=== Begin Enclosure ===

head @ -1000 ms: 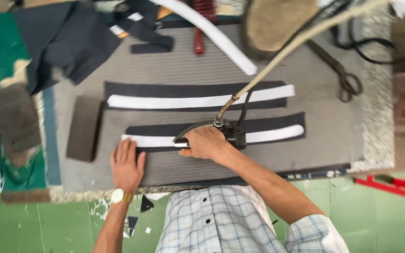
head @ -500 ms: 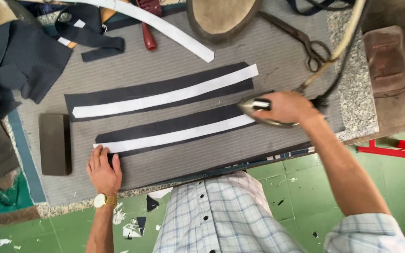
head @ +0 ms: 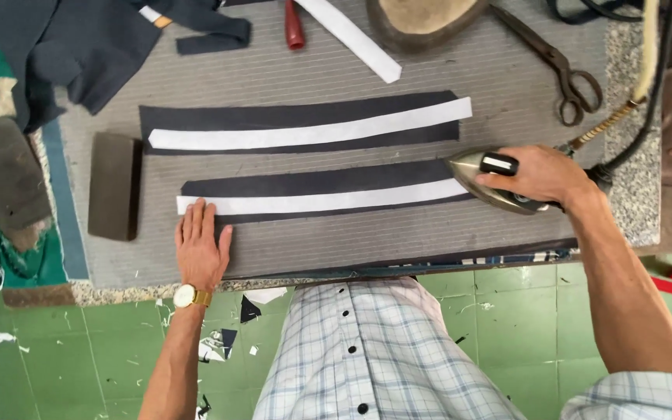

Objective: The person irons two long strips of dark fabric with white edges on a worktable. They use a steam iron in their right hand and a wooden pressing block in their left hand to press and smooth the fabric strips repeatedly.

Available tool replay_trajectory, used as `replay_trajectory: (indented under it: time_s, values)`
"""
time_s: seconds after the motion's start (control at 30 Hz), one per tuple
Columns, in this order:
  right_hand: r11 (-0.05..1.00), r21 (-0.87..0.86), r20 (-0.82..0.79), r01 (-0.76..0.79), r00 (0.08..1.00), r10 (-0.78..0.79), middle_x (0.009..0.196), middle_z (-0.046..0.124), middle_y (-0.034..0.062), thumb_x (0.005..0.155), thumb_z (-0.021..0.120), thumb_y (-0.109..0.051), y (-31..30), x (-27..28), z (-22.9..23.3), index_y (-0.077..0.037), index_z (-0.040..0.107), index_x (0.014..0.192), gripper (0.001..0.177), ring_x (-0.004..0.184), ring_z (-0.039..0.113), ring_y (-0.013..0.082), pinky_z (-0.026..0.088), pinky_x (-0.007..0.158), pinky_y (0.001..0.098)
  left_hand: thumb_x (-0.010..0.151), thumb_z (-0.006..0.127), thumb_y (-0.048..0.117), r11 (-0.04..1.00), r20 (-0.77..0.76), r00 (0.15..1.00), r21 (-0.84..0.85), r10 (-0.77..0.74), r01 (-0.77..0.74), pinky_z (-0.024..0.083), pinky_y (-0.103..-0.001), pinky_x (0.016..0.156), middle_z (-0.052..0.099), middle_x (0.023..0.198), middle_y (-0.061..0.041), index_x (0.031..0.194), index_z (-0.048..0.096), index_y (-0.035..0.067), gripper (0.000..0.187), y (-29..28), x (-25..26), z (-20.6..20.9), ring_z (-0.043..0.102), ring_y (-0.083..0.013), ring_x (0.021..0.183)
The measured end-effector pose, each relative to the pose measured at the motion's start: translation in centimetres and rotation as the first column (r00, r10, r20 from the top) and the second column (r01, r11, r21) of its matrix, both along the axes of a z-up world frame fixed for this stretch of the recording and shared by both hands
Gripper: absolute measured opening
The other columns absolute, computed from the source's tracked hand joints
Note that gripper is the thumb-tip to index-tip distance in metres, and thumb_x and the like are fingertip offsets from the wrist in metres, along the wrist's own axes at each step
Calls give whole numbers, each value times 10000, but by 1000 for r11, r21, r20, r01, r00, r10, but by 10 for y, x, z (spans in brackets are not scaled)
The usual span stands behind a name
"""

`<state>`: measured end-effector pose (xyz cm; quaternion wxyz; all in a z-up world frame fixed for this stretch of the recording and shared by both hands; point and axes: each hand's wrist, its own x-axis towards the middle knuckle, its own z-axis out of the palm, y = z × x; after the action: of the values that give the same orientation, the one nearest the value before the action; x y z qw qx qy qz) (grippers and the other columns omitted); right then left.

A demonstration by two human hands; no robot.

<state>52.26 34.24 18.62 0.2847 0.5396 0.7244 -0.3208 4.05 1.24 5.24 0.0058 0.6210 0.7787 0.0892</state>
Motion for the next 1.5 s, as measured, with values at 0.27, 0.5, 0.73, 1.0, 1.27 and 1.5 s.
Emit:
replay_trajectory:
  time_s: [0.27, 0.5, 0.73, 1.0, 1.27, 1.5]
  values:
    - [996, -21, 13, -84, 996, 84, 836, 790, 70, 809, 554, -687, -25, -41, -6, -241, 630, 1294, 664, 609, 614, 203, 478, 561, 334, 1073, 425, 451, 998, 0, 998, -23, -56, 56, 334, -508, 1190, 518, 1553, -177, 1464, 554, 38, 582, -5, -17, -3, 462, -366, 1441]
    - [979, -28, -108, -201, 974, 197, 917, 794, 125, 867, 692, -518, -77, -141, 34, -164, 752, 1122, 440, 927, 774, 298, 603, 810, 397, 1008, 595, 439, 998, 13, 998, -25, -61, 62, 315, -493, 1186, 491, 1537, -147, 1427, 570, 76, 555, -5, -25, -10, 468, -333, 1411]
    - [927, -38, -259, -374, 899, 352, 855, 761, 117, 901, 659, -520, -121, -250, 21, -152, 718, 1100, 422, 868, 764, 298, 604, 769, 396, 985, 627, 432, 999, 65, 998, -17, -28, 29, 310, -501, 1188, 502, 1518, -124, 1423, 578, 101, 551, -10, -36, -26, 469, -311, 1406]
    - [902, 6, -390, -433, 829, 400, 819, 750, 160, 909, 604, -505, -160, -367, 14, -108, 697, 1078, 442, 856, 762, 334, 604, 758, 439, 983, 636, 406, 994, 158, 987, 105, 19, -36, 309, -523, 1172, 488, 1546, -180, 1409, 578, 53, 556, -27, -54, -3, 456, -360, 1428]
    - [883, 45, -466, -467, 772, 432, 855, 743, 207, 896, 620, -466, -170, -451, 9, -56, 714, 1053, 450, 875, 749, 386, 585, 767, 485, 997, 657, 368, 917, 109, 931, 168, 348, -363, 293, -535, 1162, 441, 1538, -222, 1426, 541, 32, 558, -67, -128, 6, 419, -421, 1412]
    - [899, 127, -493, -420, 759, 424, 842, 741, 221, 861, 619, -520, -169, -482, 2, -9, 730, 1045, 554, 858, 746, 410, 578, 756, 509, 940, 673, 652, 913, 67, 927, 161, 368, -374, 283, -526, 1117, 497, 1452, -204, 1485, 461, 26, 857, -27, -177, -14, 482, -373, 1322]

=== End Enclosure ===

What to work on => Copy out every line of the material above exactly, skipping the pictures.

Answer box =>
head @ -1000 ms: 
head @ -500 ms: 
head @ +0 ms: 

Objective: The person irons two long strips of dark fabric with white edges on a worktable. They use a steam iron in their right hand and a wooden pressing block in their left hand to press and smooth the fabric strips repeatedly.

Available tool replay_trajectory, used as `replay_trajectory: (indented under it: time_s, values)`
"""
time_s: seconds after the motion's start (control at 30 Hz), one per tuple
Columns, in this order:
  right_hand: r11 (-0.05..1.00), r21 (-0.87..0.86), r20 (-0.82..0.79), r01 (-0.76..0.79), r00 (0.08..1.00), r10 (-0.78..0.79), middle_x (0.009..0.196), middle_z (-0.046..0.124), middle_y (-0.034..0.062), thumb_x (0.005..0.155), thumb_z (-0.021..0.120), thumb_y (-0.109..0.051), y (-31..30), x (-27..28), z (-22.9..23.3), index_y (-0.077..0.037), index_z (-0.040..0.107), index_x (0.014..0.192), gripper (0.001..0.177), ring_x (-0.004..0.184), ring_z (-0.039..0.113), ring_y (-0.013..0.082), pinky_z (-0.026..0.088), pinky_x (-0.007..0.158), pinky_y (0.001..0.098)
  left_hand: thumb_x (-0.010..0.151), thumb_z (-0.006..0.127), thumb_y (-0.048..0.117), r11 (-0.04..1.00), r20 (-0.77..0.76), r00 (0.15..1.00), r21 (-0.84..0.85), r10 (-0.77..0.74), r01 (-0.77..0.74), pinky_z (-0.024..0.083), pinky_y (-0.103..-0.001), pinky_x (0.016..0.156), middle_z (-0.052..0.099), middle_x (0.023..0.198), middle_y (-0.061..0.041), index_x (0.031..0.194), index_z (-0.048..0.096), index_y (-0.035..0.067), gripper (0.000..0.187), y (-29..28), x (-25..26), z (-20.6..20.9), ring_z (-0.043..0.102), ring_y (-0.083..0.013), ring_x (0.021..0.183)
The measured end-effector pose, each relative to the pose measured at the motion's start: translation in centimetres and rotation as the first column (r00, r10, r20 from the top) and the second column (r01, r11, r21) of its matrix, both along the axes of a z-up world frame fixed for this stretch of the recording and shared by both hands
Gripper: absolute measured opening
The other columns absolute, computed from the source's tracked hand joints
Note that gripper is the thumb-tip to index-tip distance in metres, and thumb_x and the like are fingertip offsets from the wrist in metres, along the wrist's own axes at each step
Calls give whole numbers, each value times 10000, but by 1000 for r11, r21, r20, r01, r00, r10, but by 10 for y, x, z (spans in brackets are not scaled)
The usual span stands behind a name
"""

`<state>`: measured end-effector pose (xyz cm; quaternion wxyz; all in a z-up world frame fixed for this stretch of the recording and shared by both hands; point and axes: each hand's wrist, its own x-axis towards the middle knuckle, its own z-axis out of the palm, y = z × x; after the action: of the values that give the same orientation, the one nearest the value before the action; x y z qw qx qy qz) (grippers and the other columns omitted); right then left.

A demonstration by two human hands; no robot.

<state>52.26 34.24 18.62 0.2847 0.5396 0.7244 -0.3208 4.05 1.24 5.24 0.0058 0.6210 0.7787 0.0892</state>
Motion for the next 1.5 s, as measured, with values at 0.27, 0.5, 0.73, 1.0, 1.27 and 1.5 s.
Emit:
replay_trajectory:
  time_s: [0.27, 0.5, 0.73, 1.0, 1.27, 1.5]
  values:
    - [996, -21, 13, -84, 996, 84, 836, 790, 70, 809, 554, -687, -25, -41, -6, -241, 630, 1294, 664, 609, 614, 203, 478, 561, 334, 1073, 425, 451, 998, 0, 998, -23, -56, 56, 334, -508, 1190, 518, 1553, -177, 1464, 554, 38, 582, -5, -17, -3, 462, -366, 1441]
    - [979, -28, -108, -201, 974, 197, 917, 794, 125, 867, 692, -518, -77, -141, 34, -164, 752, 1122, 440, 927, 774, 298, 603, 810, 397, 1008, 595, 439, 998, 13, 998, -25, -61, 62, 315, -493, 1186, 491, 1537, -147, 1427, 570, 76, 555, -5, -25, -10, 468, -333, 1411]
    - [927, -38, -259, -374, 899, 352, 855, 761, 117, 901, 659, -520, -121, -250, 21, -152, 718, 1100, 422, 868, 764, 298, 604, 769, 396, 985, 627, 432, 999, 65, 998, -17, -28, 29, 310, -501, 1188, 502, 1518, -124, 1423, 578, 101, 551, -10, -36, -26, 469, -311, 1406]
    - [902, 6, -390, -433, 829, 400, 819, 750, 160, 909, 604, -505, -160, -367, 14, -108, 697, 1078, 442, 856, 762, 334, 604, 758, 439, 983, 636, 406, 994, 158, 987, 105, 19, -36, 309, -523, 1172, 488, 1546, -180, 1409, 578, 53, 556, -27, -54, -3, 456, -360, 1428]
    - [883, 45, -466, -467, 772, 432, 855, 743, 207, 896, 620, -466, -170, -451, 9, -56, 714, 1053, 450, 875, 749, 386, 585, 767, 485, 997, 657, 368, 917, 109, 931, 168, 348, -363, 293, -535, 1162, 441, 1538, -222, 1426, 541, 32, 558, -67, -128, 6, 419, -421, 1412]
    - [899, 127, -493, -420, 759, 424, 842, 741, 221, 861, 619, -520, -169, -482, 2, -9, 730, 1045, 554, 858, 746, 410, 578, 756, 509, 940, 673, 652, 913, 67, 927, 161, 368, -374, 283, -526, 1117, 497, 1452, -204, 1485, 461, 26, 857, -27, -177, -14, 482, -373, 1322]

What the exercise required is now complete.